Generate Data from Scratch

This page explains how to generate data from just concepts of a dataset using Transformer Lab.

Step 1: Download the Generate From Scratch Plugin

  • Go to the Plugins Tab.
  • Use the filter by type generator to narrow down the list.
  • Download the Generate From Scratch Plugin.
Docs Upload Gif

Step 2: Create a Generation Task

  • Navigate to the Generator Tab.
  • Click on Create Task.
  • From the drop-down menu, select Generate from Scratch.
  • A pop-up window will appear for configuring your generation task.

Step 2.1: Configure Your Task

Name Your Generation Task

  • In the first tab of the pop-up window, enter a name for your generation task.

Plugin Configuration

  • Move to the next tab labeled Plugin Config.
  • Select the generation model from the options available:
    • Options include various Claude and OpenAI models, or a local model loaded in the Foundation tab.
  • Specify the number of samples you want to generate.

Entering Dataset Concepts

  • Scenario: Describe the scenario for which you'd like to generate the data. e.g. Less knowledgeable fans trying to know more about the basketball game.
  • Task: Describe the task you'd like to generate the data for. e.g. Answer questions about rules of basketball
  • Input Format: Describe the input format for the data. e.g. Questions about basketball rules
  • Expected Output Format: Describe the output format for the data. e.g.

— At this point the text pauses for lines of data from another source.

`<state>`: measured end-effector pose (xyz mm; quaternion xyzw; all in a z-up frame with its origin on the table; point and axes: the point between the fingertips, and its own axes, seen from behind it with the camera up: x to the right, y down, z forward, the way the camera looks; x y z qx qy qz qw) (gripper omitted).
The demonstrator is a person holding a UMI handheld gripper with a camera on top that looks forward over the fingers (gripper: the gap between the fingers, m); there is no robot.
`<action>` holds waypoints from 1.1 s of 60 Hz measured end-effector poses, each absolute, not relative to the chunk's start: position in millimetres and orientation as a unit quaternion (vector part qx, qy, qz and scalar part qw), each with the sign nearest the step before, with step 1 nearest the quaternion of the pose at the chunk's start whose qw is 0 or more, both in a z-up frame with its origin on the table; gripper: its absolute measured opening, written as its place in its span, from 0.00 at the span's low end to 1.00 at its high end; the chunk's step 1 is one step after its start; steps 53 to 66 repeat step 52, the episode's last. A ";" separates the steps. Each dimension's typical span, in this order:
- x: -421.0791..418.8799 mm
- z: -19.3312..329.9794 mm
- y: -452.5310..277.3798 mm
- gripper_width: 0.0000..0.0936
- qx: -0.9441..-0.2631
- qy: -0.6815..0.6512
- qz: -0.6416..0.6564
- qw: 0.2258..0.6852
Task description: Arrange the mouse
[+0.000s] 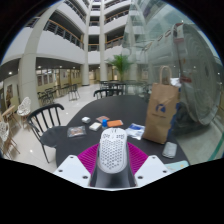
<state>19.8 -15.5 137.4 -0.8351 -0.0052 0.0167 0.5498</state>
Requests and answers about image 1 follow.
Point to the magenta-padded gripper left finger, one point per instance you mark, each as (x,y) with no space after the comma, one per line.
(71,170)

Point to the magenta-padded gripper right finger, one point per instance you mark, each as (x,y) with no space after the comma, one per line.
(151,170)

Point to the white perforated computer mouse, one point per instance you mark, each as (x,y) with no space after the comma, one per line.
(112,151)

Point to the clear plastic snack bag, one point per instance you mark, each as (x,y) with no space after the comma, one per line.
(76,131)

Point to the black spindle-back chair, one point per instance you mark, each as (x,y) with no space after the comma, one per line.
(51,136)

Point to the white and blue tissue packet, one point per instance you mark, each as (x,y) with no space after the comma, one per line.
(136,131)

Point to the flat white box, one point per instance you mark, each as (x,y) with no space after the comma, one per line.
(95,126)

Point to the small white box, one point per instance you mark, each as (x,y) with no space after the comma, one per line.
(86,120)

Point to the brown paper bag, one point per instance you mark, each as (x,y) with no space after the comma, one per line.
(160,116)

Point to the small bottle with blue cap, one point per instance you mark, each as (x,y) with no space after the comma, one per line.
(104,123)

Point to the orange flat card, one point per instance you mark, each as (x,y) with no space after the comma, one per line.
(115,123)

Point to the brown flat packet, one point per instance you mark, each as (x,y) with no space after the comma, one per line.
(102,118)

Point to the group of black chairs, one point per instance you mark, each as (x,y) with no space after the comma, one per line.
(73,91)

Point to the white lattice chair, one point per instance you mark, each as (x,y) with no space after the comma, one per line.
(24,106)
(4,128)

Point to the black chair behind table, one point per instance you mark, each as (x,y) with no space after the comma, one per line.
(103,92)

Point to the light wooden chair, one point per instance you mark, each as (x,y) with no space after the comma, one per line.
(8,112)

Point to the potted palm plant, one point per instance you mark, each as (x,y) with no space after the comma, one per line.
(120,63)

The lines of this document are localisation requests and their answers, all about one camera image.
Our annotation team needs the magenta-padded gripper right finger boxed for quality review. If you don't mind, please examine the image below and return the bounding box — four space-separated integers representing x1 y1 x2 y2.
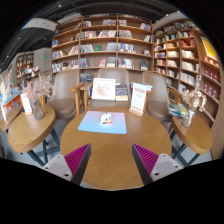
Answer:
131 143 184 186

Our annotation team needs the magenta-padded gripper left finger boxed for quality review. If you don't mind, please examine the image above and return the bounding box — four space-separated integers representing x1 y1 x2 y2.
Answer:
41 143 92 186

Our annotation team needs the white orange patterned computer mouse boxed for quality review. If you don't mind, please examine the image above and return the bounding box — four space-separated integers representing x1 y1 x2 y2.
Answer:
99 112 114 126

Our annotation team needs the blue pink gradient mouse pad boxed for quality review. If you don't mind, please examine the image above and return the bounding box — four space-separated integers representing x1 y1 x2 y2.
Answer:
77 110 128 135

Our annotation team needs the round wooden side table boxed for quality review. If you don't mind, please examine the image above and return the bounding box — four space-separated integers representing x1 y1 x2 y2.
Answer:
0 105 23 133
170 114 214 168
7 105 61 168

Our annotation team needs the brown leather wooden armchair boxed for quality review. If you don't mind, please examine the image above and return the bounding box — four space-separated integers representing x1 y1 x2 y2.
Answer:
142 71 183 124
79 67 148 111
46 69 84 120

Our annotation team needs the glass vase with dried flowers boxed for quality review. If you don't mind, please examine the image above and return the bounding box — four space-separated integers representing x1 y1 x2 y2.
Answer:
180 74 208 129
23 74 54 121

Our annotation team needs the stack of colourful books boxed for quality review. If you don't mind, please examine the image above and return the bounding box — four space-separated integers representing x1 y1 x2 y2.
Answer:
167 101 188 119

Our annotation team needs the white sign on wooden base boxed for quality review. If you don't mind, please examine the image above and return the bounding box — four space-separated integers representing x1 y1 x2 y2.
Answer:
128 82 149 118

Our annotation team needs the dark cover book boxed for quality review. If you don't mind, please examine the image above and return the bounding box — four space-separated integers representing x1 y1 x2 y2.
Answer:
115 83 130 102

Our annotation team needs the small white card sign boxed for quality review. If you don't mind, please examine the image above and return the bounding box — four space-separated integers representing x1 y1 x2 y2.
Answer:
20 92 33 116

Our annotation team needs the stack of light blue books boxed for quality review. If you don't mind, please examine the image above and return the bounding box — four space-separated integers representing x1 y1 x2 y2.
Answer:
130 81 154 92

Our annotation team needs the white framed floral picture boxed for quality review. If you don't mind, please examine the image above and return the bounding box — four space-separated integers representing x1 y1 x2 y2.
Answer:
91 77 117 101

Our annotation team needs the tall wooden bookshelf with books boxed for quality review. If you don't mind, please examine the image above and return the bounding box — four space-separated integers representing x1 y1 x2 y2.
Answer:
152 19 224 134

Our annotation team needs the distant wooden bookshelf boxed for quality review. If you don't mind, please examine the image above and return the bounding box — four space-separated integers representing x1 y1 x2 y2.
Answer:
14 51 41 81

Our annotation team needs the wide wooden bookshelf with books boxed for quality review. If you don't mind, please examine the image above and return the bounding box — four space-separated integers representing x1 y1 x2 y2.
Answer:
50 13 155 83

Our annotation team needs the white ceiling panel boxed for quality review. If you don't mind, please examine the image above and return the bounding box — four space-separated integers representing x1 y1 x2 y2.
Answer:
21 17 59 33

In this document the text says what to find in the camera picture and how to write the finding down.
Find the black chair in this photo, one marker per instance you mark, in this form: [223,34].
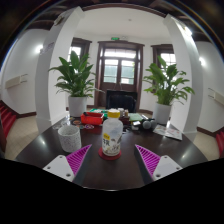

Answers to the questions about basketball rules
Docs Upload Gif

Step 3: Run the Task

  • Once you have saved your evaluation task, click on the Queue button to start the generation process.
  • When the generation is complete, the generated dataset will be visible under the Generated Tab in the Training Data section.
Docs Upload Gif

Step 4: Preview Your Data

  • Go to the Generated in the Training Data section.
  • Click on the dataset you generated to preview the data.
Docs Upload Gif